Las arguments pour la fortification sont la base des décisions :

-          difficultés de toucher tous les publics par les campagnes d’information sur l’auto-supplémentation

-          supplémentation orale nécessitant la planification des grossesses

-          coût réduit de la fortification par rapport aux coûts de prise en charge de ces handicaps

-          universalité du procédé

-          ajustement des doses possibles selon les effets observés

-          choix collectif préféré au choix individuel

Les arguments contre la fortification sont les suivants :

-          le risque de masquer une carence en B12

-          d’hypothétiques risques d’augmenter le risque de cancer chez les plus âgés.

-          l’importance du libre choix du consommateur de choisir un produit enrichi ou non en AF

-          la technologie de la fortification à mettre en œuvre, qui nécessite une labélisation, et les taux à obtenir.

-          quantités de folate apportées variables selon les habitudes alimentaires et insuffisantes par rapport à la supplémentation…

A ces arguments on répondra

        qu’aucun cas de neuropathie par carence en B12 « masquée » n’a été rapporté,

        que les problèmes technologiques sont maîtrisés. A noter que les industriels européens fournissent le monde entier en additifs des farines.

        pour le libre choix, il suffirait d’offrir des farines ou des pains sans suppléments…

 

Là ou elle est pratiquée, la fortification constitue un apport à toute la population. L’essentiel de cette population n’étant pas constitué de femmes souhaitant une grossesse (pour le moins), il fallait s’assurer de l’absence d’effets négatifs et à d’autres effets bénéfiques. Ont ainsi été colligés des effets positifs sur la diminution des accidents vasculaires cérébraux et des atteintes cardiaques aux USA et au Canada.

La polémique que certains avaient tenté d’introduire sur l’augmentation des risques de cancer était basée sur une manipulation de certaines statistiques (2002-2007) et l’effet inverse serait plutôt observé (2008-2009).
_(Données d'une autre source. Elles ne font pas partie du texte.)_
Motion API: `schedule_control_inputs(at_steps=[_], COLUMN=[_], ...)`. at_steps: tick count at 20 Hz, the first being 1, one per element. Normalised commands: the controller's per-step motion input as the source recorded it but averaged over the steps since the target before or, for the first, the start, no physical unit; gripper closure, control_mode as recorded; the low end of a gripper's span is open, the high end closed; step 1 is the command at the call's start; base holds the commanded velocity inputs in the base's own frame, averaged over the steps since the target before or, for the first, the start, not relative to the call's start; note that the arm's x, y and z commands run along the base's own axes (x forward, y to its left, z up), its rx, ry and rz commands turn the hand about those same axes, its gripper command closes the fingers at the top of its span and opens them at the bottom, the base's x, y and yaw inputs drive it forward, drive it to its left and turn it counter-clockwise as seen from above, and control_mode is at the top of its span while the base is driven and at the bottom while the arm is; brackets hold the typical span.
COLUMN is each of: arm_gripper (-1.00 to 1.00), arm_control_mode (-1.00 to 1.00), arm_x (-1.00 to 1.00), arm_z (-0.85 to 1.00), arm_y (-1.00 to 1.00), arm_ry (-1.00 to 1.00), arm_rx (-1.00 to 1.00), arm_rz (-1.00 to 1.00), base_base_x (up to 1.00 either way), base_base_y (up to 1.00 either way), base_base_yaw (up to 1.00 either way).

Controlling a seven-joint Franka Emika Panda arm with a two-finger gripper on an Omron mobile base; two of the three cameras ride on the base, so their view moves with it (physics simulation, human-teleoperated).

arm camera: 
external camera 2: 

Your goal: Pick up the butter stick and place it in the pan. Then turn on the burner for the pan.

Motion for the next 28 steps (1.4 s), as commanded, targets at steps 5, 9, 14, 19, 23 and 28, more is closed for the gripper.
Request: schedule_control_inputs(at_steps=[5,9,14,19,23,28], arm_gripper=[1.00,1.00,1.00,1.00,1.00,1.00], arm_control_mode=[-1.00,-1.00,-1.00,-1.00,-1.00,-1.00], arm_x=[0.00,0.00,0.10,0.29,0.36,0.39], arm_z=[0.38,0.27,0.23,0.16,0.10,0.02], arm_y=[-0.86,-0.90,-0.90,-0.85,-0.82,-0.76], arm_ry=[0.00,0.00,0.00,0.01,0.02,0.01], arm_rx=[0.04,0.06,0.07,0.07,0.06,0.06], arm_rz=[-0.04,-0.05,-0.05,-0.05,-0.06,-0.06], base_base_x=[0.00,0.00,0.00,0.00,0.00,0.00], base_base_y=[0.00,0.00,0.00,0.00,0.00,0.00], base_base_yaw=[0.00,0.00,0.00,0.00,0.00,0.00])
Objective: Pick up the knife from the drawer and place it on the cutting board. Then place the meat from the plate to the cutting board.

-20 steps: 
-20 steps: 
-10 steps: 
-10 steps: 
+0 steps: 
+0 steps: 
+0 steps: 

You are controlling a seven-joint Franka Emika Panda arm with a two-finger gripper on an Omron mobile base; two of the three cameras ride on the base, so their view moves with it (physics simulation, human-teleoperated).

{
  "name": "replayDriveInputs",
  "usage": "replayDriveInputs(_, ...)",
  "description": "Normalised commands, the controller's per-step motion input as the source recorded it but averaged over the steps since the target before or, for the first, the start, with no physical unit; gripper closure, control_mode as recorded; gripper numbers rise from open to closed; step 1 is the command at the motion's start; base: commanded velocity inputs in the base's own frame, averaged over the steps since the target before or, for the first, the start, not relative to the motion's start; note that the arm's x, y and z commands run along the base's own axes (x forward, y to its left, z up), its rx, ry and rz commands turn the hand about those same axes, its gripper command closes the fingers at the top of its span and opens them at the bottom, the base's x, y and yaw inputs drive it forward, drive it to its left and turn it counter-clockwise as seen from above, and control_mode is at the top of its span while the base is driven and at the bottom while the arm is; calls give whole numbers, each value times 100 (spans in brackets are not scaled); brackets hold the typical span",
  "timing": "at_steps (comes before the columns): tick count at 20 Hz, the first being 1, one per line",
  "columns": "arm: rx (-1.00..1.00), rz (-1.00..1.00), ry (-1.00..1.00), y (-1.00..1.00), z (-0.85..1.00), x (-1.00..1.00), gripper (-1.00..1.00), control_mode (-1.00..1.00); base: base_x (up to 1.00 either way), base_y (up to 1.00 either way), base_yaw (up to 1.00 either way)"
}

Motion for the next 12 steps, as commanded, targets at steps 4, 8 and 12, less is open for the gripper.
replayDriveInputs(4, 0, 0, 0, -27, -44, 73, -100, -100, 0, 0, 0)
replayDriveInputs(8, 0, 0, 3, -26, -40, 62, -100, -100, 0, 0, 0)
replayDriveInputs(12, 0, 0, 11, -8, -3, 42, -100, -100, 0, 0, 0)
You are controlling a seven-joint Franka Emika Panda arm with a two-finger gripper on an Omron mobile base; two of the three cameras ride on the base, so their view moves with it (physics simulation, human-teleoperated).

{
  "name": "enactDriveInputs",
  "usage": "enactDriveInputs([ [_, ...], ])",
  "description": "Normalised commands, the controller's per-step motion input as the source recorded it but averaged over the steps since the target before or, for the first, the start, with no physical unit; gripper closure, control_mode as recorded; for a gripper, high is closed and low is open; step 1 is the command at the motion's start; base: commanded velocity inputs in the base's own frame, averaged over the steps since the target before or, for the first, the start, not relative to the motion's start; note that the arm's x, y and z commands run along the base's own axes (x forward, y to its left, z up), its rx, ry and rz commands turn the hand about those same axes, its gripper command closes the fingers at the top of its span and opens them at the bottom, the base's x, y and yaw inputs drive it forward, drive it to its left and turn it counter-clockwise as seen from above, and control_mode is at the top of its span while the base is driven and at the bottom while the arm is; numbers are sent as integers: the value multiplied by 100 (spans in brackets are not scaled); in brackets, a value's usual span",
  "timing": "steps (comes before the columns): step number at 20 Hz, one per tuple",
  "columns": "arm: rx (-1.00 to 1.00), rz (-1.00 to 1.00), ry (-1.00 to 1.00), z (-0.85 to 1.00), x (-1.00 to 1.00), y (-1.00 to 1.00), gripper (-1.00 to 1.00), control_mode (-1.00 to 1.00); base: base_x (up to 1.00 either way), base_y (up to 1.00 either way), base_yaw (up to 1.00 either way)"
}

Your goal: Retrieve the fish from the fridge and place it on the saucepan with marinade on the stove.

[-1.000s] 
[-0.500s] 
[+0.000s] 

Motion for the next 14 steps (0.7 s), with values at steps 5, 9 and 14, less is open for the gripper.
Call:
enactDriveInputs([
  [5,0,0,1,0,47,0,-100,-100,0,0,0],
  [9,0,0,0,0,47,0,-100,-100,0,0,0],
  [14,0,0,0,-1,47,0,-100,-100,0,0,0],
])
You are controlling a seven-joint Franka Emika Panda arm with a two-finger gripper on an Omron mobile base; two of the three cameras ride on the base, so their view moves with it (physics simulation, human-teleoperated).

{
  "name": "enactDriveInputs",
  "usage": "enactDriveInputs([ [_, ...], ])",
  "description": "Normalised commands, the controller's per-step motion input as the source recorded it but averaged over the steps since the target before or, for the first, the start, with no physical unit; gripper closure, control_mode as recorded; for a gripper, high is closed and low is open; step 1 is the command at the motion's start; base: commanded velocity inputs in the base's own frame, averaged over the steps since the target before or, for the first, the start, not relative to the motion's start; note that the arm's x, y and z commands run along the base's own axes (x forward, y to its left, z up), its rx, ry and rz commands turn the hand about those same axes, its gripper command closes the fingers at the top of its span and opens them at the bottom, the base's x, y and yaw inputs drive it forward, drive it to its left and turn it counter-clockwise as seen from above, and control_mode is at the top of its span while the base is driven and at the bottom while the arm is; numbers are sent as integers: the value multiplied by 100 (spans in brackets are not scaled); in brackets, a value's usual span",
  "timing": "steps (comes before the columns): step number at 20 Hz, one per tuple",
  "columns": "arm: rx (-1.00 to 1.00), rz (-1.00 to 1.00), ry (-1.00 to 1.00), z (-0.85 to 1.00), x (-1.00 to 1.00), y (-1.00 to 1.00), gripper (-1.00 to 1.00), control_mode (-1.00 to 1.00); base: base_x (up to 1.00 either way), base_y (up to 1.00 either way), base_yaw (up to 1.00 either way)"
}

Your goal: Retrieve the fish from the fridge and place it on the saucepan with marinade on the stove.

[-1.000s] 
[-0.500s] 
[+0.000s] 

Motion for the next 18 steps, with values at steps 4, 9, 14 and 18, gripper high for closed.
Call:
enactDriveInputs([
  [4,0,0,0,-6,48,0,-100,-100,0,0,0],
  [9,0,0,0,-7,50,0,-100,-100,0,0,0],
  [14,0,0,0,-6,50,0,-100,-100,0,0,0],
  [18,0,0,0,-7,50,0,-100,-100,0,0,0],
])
Le cancer ayant lui aussi bénéficié d’actions très actives de dépistages précoce et de prévention dans les mêmes périodes, la confusion est à mettre sur le compte de théories plutôt opposées aux actions collectives.
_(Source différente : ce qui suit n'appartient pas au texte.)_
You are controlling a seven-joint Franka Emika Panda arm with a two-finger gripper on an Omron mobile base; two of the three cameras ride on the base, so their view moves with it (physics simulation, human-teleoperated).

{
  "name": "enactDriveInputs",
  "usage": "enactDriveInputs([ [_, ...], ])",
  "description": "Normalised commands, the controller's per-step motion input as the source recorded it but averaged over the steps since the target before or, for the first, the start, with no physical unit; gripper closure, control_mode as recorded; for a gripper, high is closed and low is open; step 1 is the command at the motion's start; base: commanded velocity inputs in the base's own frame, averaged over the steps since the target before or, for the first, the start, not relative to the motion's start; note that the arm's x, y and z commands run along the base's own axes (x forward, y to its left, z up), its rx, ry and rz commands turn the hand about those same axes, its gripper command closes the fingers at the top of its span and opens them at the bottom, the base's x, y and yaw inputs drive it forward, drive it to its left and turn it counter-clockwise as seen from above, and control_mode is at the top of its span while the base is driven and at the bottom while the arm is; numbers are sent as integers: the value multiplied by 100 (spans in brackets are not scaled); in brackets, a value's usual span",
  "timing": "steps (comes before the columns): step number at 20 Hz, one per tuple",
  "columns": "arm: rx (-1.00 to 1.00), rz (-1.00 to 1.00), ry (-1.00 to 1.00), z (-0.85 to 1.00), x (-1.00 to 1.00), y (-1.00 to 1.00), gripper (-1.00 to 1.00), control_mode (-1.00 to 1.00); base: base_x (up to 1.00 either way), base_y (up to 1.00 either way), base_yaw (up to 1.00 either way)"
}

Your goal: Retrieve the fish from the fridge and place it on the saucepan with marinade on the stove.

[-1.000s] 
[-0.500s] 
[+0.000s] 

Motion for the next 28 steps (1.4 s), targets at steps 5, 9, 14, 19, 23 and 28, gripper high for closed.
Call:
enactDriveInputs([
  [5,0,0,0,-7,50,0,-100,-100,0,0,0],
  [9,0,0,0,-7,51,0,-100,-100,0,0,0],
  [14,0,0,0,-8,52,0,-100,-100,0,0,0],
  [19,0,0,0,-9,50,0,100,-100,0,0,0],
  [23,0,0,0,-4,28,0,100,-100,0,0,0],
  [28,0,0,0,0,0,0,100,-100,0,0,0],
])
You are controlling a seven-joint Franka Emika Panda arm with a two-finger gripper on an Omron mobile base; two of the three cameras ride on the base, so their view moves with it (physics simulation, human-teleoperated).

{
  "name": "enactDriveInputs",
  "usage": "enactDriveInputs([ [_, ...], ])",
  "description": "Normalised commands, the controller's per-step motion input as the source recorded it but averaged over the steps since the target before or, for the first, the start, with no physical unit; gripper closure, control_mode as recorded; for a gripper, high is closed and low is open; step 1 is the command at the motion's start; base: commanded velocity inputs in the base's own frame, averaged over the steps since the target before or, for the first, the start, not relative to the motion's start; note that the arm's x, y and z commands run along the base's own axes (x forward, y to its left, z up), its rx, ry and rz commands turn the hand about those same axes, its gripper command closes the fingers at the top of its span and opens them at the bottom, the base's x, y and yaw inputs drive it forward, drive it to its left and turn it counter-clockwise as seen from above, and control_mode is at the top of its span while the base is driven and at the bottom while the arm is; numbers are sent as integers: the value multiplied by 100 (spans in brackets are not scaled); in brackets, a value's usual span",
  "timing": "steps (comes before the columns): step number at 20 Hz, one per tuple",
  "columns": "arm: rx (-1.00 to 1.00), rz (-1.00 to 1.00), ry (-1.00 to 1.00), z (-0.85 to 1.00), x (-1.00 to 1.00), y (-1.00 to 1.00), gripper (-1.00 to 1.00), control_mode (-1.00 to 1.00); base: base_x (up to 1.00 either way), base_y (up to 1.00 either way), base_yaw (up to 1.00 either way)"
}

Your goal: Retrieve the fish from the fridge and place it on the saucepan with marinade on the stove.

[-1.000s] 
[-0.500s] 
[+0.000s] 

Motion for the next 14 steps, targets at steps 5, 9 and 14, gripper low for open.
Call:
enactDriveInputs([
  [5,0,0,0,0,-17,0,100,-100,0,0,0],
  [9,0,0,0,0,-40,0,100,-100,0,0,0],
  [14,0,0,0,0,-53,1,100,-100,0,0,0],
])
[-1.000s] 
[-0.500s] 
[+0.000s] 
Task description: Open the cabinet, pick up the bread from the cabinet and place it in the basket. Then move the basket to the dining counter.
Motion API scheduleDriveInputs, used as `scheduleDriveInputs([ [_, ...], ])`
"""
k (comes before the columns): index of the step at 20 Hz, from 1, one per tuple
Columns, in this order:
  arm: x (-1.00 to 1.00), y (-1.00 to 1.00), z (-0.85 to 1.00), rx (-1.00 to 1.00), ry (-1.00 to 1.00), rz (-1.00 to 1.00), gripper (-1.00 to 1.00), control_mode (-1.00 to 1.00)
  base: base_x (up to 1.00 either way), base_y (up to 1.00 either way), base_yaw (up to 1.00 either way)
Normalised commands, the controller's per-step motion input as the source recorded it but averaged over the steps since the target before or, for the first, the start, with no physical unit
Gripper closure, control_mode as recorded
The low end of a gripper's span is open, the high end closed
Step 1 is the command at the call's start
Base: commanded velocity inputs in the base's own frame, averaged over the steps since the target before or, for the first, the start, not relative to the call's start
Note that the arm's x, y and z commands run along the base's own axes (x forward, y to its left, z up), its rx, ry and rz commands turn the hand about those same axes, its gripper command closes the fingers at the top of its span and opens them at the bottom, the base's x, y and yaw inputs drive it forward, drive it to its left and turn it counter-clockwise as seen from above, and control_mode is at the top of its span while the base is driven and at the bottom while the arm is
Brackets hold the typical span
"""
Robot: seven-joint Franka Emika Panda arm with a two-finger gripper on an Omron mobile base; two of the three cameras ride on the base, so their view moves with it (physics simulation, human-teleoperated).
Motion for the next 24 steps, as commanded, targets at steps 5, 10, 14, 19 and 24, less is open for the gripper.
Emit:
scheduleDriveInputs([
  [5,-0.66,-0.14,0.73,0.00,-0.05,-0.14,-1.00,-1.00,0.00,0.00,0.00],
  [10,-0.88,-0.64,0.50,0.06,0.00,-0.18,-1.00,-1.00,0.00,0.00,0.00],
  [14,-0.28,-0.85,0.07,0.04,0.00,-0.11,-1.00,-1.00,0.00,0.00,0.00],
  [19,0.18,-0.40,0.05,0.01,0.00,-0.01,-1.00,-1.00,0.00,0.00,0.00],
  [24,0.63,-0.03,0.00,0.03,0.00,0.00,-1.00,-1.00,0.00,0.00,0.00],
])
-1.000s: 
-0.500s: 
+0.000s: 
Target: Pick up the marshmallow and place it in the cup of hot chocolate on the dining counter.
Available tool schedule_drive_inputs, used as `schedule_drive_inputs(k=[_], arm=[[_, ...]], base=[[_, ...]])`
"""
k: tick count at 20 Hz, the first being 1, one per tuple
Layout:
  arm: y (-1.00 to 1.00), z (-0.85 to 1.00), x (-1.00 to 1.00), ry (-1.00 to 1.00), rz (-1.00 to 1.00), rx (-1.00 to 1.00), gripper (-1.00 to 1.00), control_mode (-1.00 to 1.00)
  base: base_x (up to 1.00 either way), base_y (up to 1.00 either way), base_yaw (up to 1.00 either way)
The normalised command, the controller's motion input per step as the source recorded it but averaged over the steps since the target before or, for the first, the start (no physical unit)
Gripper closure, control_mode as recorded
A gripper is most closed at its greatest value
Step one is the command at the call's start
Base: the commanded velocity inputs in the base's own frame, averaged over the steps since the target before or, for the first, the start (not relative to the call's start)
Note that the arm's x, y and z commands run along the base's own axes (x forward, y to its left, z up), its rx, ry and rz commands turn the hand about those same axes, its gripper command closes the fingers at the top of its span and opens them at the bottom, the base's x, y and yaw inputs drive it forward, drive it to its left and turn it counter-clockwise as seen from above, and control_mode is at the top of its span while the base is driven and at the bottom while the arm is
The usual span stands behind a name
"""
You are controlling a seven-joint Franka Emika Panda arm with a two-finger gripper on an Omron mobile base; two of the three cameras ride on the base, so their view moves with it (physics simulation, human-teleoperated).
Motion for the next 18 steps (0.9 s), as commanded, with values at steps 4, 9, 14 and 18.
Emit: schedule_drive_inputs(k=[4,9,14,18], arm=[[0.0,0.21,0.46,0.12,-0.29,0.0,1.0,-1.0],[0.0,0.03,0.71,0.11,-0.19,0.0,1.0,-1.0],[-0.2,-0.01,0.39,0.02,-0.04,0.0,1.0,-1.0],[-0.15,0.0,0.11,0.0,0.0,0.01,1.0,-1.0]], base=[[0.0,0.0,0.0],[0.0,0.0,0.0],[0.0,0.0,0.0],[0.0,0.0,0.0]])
Enfin en dehors des MTN, la fortification permet de diminuer d’autres malformations fœtales, cardiopathies et fentes labio-palatines principalement (statistiques Canadiennes publiées en 2009)

 

 

En conclusion : la fortification est adoptée par la plupart des pays du monde, seule ou associée à la supplémentation dans les pays qui en ont les moyens. Seule l’Europe résiste encore. Mais l’Europe de la santé n’existe pas (2) et chaque état décide de tout en la matière. Est-ce le travail sur les maladies rares qui permettra en France de prendre conscience de l’intérêt de ces démarches. Ou restera-on sur une opportunité manquée de plus ? Pour mémoire l’Europe représente 4.500 cas de MTN par an, autant de fentes de la face et 3  fois plus de cardiopathies symptomatiques …

 

 

voir sur ce sujet

le rapport Eurocat www.eurocat.ulster.ac.uk/pubdata/Folic-Acid.html

Le site FFI  : www.sph.emory.edu/wheatflour/Europe/

 

  

Remarques

(1)         l’ajustement des régimes alimentaires avec augmentation des apports calculés pour la femme ne peut être appliquée en l’état à une population générale.